[[ GIVEN MATERIAL open ]]

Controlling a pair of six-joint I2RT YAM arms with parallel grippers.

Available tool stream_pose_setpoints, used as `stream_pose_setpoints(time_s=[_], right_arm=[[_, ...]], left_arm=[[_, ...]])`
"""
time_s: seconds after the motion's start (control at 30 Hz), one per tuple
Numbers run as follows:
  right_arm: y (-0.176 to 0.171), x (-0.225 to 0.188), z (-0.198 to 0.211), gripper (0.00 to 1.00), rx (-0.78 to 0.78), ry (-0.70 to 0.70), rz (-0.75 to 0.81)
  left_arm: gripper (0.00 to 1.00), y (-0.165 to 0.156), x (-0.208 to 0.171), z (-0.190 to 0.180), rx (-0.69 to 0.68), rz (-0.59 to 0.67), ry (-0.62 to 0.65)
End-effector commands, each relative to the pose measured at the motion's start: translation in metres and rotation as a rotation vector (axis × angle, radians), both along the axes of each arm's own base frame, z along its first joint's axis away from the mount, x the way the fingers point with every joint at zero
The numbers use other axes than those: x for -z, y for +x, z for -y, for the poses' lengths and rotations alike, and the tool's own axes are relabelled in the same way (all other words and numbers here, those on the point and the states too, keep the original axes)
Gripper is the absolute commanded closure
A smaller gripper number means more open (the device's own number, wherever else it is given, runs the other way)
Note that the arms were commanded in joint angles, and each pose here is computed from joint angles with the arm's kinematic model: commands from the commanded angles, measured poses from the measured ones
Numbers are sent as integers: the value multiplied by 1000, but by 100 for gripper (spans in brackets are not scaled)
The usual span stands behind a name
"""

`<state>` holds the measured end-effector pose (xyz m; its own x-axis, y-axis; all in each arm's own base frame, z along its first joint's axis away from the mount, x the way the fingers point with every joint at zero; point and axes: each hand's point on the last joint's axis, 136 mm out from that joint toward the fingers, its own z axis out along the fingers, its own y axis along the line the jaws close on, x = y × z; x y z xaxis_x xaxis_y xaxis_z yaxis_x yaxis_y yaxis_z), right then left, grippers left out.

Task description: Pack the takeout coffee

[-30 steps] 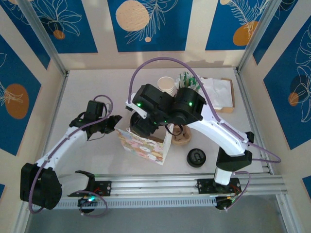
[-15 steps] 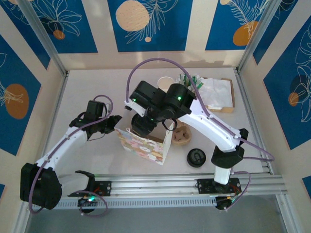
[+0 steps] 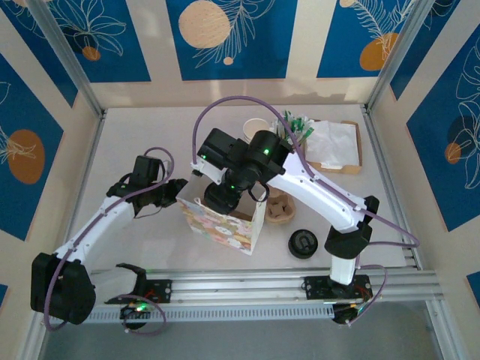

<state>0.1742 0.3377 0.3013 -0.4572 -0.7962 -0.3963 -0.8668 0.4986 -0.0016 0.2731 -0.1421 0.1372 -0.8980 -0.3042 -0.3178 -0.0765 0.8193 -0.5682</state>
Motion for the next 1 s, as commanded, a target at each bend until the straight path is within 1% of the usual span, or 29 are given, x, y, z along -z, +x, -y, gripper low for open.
stream_pose_setpoints(time_s=[0.0,0.17,0.47,0.57,0.97], right_arm=[[-2,9,-2,44,-30,-14,-33],[1,14,-5,44,-36,-13,-44],[17,11,-4,44,32,6,-22],[16,12,-7,44,29,12,-32],[19,38,-16,44,9,-52,-55]], left_arm=[[51,-3,-5,-2,9,17,20],[51,-4,-3,-2,9,13,21],[51,-6,-1,-3,5,10,21],[51,-6,0,-3,6,7,22],[51,-8,4,-5,5,0,36]])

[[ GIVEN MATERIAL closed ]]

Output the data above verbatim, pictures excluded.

Controlling a pair of six-joint I2RT YAM arms with parallel grippers.

Available tool stream_pose_setpoints, used as `stream_pose_setpoints(time_s=[_], right_arm=[[_, ...]], left_arm=[[_, ...]])`
"""
time_s: seconds after the motion's start (control at 30 Hz), one per tuple
Numbers run as follows:
  right_arm: y (-0.176 to 0.171), x (-0.225 to 0.188), z (-0.198 to 0.211), gripper (0.00 to 1.00), rx (-0.78 to 0.78), ry (-0.70 to 0.70), rz (-0.75 to 0.81)
  left_arm: gripper (0.00 to 1.00), y (-0.165 to 0.156), x (-0.208 to 0.171), z (-0.190 to 0.180), rx (-0.69 to 0.68), rz (-0.59 to 0.67), ry (-0.62 to 0.65)
End-effector commands, each relative to the pose measured at the motion's start: translation in metres and rotation as a rotation vector (axis × angle, radians), both along the axes of each arm's own base frame, z along its first joint's axis away from the mount, x the way the fingers point with every joint at zero
The numbers use other axes than those: x for -z, y for +x, z for -y, for the poses' lengths and rotations alike, and the tool's own axes are relabelled in the same way (all other words and numbers here, those on the point and the states too, keep the original axes)
Gripper is the absolute commanded closure
A smaller gripper number means more open (the device's own number, wherever else it is given, runs the other way)
Note that the arms were commanded in joint angles, and each pose here is computed from joint angles with the arm's kinematic model: commands from the commanded angles, measured poses from the measured ones
Numbers are sent as integers: the value multiplied by 1000, but by 100 for gripper (spans in brackets are not scaled)
The usual span stands behind a name
"""

`<state>` holds the measured end-effector pose (xyz m; its own x-axis, y-axis; all in each arm's own base frame, z along its first joint's axis away from the mount, x the way the fingers point with every joint at zero; point and axes: each hand's point on the last joint's axis, 136 mm out from that joint toward the fingers, its own z axis out along the fingers, its own y axis along the line the jaws close on, x = y × z; x y z xaxis_x xaxis_y xaxis_z yaxis_x yaxis_y yaxis_z), right then left, grippers left out.

Task description: Pack the takeout coffee

[-30 steps] 
[-15 steps] 
[+0 steps] 

<state>0.1742 0.3377 0.3013 -0.4572 -0.7962 -0.3963 -0.8668 0.4986 -0.0016 0.2731 -0.1421 0.1372 -0.8980 -0.3042 -0.3178 -0.0765 0.8193 -0.5682</state>
Motion for the next 1 s, as commanded, a target at each bend until the straight path is within 1% of the usual span, or 29 are given, x, y, z along -z, +x, -y, gripper low for open.
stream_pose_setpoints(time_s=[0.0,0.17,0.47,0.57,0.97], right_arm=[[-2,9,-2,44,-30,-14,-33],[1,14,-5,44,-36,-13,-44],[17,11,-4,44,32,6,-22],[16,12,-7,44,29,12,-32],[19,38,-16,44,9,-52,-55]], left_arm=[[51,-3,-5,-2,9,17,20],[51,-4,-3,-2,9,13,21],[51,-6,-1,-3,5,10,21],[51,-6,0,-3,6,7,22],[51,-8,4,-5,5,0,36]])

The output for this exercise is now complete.